Marcus Rashford: nikt nie chce przegrywać

BBC Patryk Tabak
Zmień rozmiar tekstu:

Kapitan Manchesteru United w derbowym meczu z Manchesterem City w półfinale Pucharu Ligi zabrał głos po porażce. Zdaniem Anglika zespół nie pokazał w pełni, na co go stać, a bolesny rezultat posłuży mu do poprawy.

Marcus Rashford podsumowując pierwszy mecz półfinałowy Pucharu Ligi stwierdził, że Manchester United pokazał ledwie połowę swoich możliwości. „Czerwone Diabły” przegrały na Old Trafford 1:3 – była to siódma porażka w starciu z „Obywatelami” w ostatnich dziesięciu derbowych meczach.

– Musimy dalej walczyć i znaleźć ten ekstra czynnik, który pozwoli nam wygrywać mecze – stwierdził Rashford. – Wszystko można poprawić. Prawdopodobnie pokazaliśmy ledwie połowę tego, co jesteśmy w stanie zrobić jako zespół.

– Nikt nie chce przegrywać. Żaden z nas, który zaczął grać w piłkę nożną, nie zrobił tego, aby przegrywać mecze. Nie sądzę, żeby w tym tkwił problem. Myślę, że wszyscy wiedzą, że drużyna chce wygrać, że walczy. Musimy nadal to robić.

Marcus Rashford po raz pierwszy wyprowadził zespół na boisko jako kapitan. Po 38 minutach podopieczni Ole Gunnara Solskjaera przegrywali 0:3, a angielski wychowanek Man Utd był tym, za sprawą którego w drugiej połowie gospodarze zmniejszyli rozmiary porażki.

W ostatnich 15 przypadkach zawsze do finału awansował zespół, który wygrał pierwszy wyjazdowy mecz półfinału. Ostatnią drużyną, która pomimo wygranej w delegacji oddała awans do siebie był Tottenham. Lepszy od „Kogutów” w sezonie 1986/87 okazał się Arsenal.

– Niezależnie od tego czy masz opaskę czy nie, musisz wziąć na swoje barki odpowiedzialność i spróbować pokazać się jako piłkarz Manchesteru United. W pierwszej połowie tego nie zrobiliśmy, ale w drugiej tak. Byliśmy w tym meczu także do momentu zdobycia pierwszej bramki przez Man City.

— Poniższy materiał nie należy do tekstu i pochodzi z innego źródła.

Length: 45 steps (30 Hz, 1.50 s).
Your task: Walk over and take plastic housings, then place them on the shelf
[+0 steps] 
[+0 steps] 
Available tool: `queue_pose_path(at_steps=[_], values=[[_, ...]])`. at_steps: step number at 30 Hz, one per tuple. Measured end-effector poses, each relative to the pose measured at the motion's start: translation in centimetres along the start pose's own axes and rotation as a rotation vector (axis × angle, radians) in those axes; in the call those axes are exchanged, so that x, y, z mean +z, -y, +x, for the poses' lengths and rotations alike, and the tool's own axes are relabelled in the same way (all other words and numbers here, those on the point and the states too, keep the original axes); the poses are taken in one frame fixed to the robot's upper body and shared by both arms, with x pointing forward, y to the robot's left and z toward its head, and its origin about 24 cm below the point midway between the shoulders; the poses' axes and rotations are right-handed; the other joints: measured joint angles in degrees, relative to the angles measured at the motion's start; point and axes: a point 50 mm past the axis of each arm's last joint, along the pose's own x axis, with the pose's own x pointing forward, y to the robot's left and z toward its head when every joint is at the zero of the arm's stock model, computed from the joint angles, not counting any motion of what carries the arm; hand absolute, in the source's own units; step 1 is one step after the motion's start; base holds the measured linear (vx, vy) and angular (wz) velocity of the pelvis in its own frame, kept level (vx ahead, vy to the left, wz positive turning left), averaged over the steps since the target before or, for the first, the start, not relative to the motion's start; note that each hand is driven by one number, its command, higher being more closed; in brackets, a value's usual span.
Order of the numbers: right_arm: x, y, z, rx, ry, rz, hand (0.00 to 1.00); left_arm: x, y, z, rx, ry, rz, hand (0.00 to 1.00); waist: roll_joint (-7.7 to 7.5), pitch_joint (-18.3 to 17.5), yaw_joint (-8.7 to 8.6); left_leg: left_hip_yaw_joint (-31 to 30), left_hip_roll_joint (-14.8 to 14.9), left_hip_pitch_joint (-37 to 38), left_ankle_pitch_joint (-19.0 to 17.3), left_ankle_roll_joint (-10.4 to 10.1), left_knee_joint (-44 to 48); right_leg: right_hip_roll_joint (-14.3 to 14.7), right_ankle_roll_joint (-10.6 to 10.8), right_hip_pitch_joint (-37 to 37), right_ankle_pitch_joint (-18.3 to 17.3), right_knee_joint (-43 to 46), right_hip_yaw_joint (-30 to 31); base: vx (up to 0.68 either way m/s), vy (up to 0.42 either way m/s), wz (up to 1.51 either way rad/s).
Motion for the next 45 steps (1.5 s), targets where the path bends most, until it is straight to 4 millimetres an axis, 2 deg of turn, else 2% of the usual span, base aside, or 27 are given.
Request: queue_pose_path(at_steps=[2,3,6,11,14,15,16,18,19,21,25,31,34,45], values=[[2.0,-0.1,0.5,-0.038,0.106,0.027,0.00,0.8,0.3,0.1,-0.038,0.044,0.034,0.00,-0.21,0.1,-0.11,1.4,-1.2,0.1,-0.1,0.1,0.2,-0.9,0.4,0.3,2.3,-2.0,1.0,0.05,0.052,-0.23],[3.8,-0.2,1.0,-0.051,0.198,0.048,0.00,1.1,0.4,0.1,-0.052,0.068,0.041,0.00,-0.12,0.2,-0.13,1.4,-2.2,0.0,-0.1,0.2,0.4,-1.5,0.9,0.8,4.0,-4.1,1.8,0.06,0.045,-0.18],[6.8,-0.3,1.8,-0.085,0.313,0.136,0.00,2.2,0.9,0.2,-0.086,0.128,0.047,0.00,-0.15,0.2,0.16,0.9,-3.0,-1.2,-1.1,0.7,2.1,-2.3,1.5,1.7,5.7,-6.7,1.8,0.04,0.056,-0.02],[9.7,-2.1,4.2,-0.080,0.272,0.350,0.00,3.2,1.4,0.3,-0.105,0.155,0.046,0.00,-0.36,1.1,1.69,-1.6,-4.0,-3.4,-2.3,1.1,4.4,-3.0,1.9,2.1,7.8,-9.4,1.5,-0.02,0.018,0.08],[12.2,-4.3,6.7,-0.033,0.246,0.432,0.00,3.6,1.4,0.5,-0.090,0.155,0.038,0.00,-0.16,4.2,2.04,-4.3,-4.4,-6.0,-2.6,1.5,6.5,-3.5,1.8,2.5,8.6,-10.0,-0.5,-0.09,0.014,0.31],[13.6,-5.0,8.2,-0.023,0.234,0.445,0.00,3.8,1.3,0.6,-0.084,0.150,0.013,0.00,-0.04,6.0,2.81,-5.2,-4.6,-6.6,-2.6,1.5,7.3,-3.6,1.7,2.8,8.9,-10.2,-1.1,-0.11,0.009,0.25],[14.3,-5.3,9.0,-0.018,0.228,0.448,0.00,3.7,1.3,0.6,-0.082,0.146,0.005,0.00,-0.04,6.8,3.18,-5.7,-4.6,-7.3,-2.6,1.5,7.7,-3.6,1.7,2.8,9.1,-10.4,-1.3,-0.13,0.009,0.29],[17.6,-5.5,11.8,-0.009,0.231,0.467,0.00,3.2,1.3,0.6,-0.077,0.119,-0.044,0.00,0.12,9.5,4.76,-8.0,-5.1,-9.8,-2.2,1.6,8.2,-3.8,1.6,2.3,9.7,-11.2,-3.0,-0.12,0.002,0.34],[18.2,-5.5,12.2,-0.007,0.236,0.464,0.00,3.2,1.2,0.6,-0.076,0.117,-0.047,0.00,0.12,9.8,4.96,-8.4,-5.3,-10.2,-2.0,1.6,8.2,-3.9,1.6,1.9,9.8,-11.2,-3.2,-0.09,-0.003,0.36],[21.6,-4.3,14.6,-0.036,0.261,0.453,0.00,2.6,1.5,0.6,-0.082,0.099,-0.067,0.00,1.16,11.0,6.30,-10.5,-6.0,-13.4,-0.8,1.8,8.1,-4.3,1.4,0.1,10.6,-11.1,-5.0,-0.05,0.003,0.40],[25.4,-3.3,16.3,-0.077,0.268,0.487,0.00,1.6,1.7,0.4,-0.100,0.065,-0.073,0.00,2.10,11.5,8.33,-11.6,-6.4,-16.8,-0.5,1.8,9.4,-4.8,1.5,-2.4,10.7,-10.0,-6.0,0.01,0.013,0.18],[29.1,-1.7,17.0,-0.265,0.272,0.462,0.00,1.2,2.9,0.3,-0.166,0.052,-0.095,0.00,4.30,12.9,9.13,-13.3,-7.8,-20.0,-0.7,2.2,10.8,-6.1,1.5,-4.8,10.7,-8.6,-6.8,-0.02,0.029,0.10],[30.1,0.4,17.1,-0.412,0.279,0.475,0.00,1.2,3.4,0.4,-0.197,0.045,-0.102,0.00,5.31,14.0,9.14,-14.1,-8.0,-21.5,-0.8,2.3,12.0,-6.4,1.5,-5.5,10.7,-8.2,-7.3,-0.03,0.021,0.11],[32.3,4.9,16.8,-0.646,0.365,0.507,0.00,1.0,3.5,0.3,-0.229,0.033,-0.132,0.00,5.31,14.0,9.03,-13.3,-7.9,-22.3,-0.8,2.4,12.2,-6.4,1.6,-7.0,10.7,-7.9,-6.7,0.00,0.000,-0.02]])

– To są kluczowe momenty, musimy nauczyć się kontrolować je lepiej niż ma to miejsce w tym sezonie. To jest krzywa, z której się uczymy. Wyciągniemy z tego wnioski, to nas nie zdołuje.

Następnym rywalem Manchesteru United będzie Norwich. Stawką będą kolejne trzy punkty, tak potrzebne w pościgu za Chelsea. Do „The Blues” zespół Ole Gunnara Solskjaera traci pięć punktów.